File Storage NAS (NAS) is seamlessly integrated with Alibaba Cloud Platform For AI (PAI). You can configure a NAS file system as a dataset to persistently store data during deployment and training. This topic describes how to deploy a NAS file system on a Data Science Workshop (DSW) instance in the console.
Prerequisites
PAI is activated and a default workspace is created. For more information, see Activate PAI and create a default workspace.
NAS is activated.
The first time you visit the product page of NAS, follow the instructions to activate the NAS service.
A virtual private cloud (VPC) is created. If no VPC is available, create a VPC in the VPC console.
Step 1: Create a file system
If you have created a file system, go to the next step.
Log on to the NAS console.
In the lower part of the Overview page, click Create General-purpose NAS File System.

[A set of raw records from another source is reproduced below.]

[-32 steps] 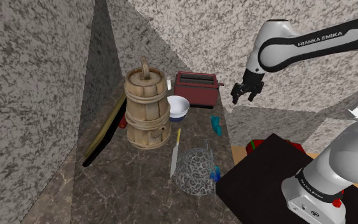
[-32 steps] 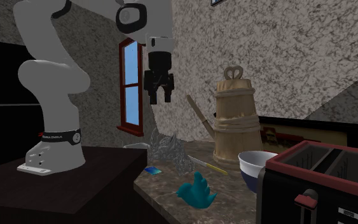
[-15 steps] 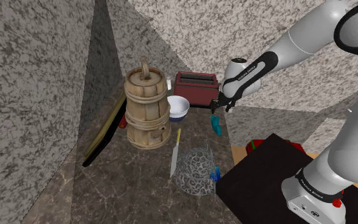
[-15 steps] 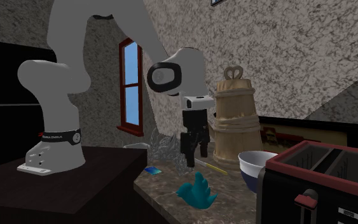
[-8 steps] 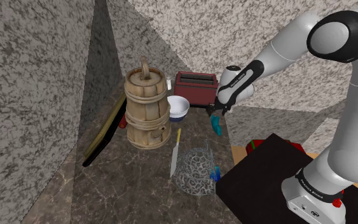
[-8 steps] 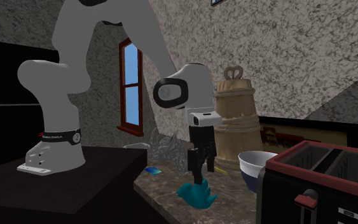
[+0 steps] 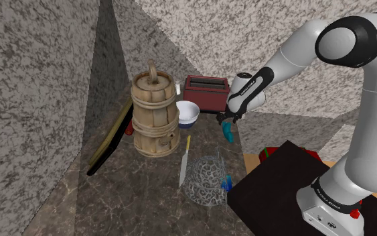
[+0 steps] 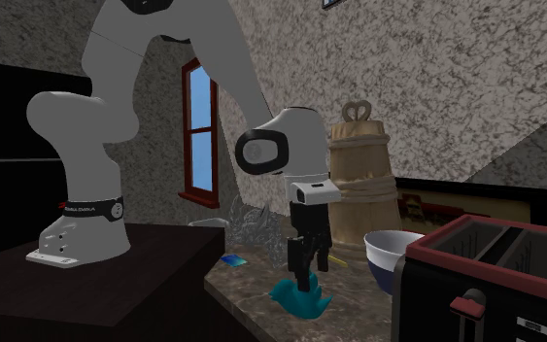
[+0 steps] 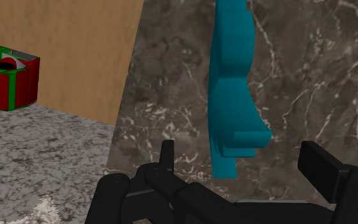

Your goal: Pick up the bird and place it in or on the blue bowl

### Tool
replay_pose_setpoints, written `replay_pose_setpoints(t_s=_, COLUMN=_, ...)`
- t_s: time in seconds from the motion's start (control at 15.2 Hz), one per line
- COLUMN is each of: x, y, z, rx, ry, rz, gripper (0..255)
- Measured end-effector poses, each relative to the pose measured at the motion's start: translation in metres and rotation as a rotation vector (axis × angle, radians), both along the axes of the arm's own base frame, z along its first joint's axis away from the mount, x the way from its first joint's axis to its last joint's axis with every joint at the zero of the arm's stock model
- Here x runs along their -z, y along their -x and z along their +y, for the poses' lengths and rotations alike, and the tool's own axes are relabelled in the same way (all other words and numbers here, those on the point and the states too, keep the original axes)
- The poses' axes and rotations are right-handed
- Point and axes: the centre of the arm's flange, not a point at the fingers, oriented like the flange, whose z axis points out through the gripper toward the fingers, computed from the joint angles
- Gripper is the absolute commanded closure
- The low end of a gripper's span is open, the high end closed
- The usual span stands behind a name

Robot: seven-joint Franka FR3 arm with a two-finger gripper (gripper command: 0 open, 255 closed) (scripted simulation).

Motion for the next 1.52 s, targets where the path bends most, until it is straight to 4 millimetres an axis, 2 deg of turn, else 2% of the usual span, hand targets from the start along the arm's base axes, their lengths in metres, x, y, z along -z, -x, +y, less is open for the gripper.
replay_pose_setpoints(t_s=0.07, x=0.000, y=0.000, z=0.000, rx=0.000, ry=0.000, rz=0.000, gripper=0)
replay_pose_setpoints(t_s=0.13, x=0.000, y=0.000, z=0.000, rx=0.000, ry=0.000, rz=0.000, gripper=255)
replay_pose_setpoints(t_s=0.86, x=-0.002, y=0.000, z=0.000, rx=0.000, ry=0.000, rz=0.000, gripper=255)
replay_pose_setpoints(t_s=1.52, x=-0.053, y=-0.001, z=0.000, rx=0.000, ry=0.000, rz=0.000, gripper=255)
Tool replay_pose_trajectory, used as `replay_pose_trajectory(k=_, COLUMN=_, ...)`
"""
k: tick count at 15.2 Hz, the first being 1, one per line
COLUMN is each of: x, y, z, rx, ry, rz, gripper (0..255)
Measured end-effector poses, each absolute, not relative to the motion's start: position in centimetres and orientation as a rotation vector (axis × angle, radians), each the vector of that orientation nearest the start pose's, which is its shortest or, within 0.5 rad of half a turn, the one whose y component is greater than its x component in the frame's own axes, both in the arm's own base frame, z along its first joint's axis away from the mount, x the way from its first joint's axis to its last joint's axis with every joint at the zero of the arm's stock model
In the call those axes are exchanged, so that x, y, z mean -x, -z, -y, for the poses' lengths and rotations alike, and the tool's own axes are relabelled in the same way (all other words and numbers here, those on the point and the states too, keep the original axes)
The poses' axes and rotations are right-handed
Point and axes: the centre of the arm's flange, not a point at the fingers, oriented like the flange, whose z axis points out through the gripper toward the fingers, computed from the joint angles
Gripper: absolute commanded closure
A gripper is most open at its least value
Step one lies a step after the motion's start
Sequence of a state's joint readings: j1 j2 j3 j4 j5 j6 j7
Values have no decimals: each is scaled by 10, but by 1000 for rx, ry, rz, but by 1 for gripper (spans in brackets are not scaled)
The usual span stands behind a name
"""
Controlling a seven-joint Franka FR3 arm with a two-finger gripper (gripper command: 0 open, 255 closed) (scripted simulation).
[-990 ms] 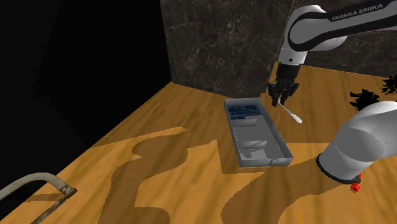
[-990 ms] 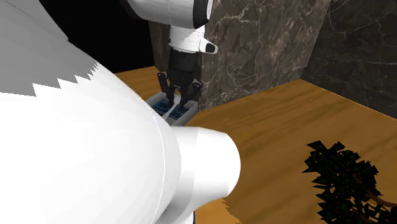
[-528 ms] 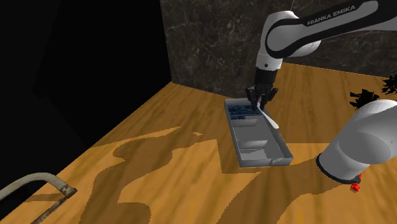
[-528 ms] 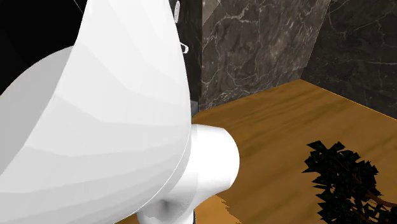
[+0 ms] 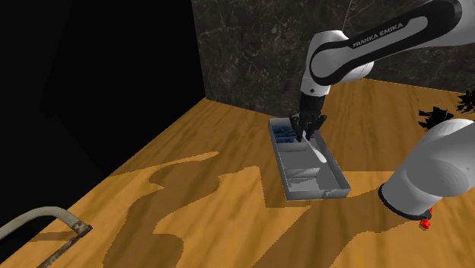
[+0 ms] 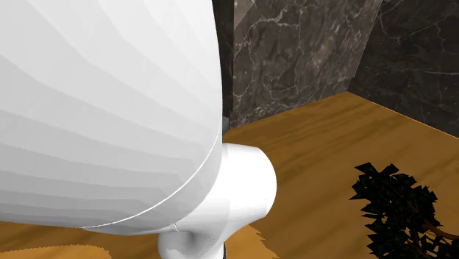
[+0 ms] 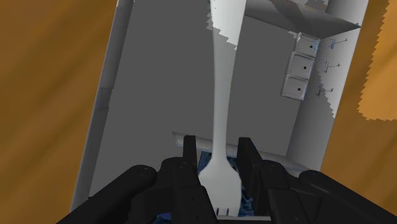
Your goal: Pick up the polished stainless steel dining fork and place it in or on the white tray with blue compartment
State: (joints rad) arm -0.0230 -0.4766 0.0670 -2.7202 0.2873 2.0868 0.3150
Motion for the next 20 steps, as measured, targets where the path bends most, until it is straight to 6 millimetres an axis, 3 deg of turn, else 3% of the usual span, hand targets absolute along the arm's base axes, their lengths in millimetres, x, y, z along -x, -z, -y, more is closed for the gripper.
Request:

On the General-purpose NAS (Pay-as-you-go) page, configure the parameters described in the following table.
Parameter
Description
Region
The file system and the DSW instance must reside in the same region. In this example, select the China (Hangzhou) region.
Zone
Select the zone where the vSwitch resides to prevent cross-zone latency. In this example, select Hangzhou Zone G.
Storage Class
Capacity
Protocol Type
NFS
Recycle Bin
We recommend that you enable the recycle bin feature. After you enable the feature, deleted files or directories are temporarily stored in the recycle bin to prevent accidental deletion.
Lifecycle Management
Configure the lifecycle management feature based on your business scenario. We recommend that you disable this feature.
Encryption Type
Select Not Encrypted.
Data Backup
Select Disable.
Network Type
Select VPC.
VPC
Select the VPC that you created from the drop-down list.
vSwitch
Select a vSwitch that resides in the VPC.
Click Buy Now and follow the instructions to complete the payment.
Step 2: Create a DSW instance
This topic describes how to create a DSW instance in a shared resource group.
Log on to the PAI console.
On the Overview page, select a region in the top navigation bar.
In the left-side navigation pane, click Workspaces. On the Workspace page, click the name of the workspace.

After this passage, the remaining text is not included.